### Your assignment
Restate every record that follows, keeping it exact.

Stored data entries
==================================================

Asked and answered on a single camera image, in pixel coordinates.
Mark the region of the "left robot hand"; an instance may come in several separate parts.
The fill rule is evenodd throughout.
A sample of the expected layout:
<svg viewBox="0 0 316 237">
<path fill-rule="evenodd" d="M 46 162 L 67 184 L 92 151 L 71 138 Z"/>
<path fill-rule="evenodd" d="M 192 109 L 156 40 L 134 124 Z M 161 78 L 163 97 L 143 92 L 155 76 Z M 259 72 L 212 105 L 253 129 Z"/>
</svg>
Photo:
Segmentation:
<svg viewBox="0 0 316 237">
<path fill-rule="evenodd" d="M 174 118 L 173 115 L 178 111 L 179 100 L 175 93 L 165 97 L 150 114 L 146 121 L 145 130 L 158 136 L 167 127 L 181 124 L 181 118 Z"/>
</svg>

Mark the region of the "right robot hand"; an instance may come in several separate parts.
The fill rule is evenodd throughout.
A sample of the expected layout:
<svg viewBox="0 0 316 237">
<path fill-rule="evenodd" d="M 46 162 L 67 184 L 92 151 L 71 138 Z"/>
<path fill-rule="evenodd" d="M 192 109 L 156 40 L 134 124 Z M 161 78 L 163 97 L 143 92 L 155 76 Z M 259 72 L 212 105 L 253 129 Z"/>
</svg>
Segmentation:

==================================================

### Task result
Asked and answered on a single camera image, in pixel coordinates.
Mark the region of the "left robot hand"; an instance may come in several separate parts.
The fill rule is evenodd throughout.
A sample of the expected layout:
<svg viewBox="0 0 316 237">
<path fill-rule="evenodd" d="M 46 162 L 67 184 L 92 151 L 71 138 Z"/>
<path fill-rule="evenodd" d="M 192 109 L 156 40 L 134 124 Z M 161 78 L 163 97 L 143 92 L 155 76 Z M 259 72 L 212 105 L 253 129 Z"/>
</svg>
Photo:
Segmentation:
<svg viewBox="0 0 316 237">
<path fill-rule="evenodd" d="M 174 118 L 173 115 L 178 111 L 179 100 L 175 93 L 165 97 L 150 114 L 146 121 L 145 130 L 158 136 L 167 127 L 181 124 L 181 118 Z"/>
</svg>

Mark the region of the "right robot hand"; an instance may come in several separate parts.
The fill rule is evenodd throughout.
A sample of the expected layout:
<svg viewBox="0 0 316 237">
<path fill-rule="evenodd" d="M 46 162 L 67 184 L 92 151 L 71 138 Z"/>
<path fill-rule="evenodd" d="M 192 109 L 156 40 L 134 124 Z M 161 78 L 163 97 L 143 92 L 155 76 Z M 259 72 L 212 105 L 253 129 Z"/>
</svg>
Segmentation:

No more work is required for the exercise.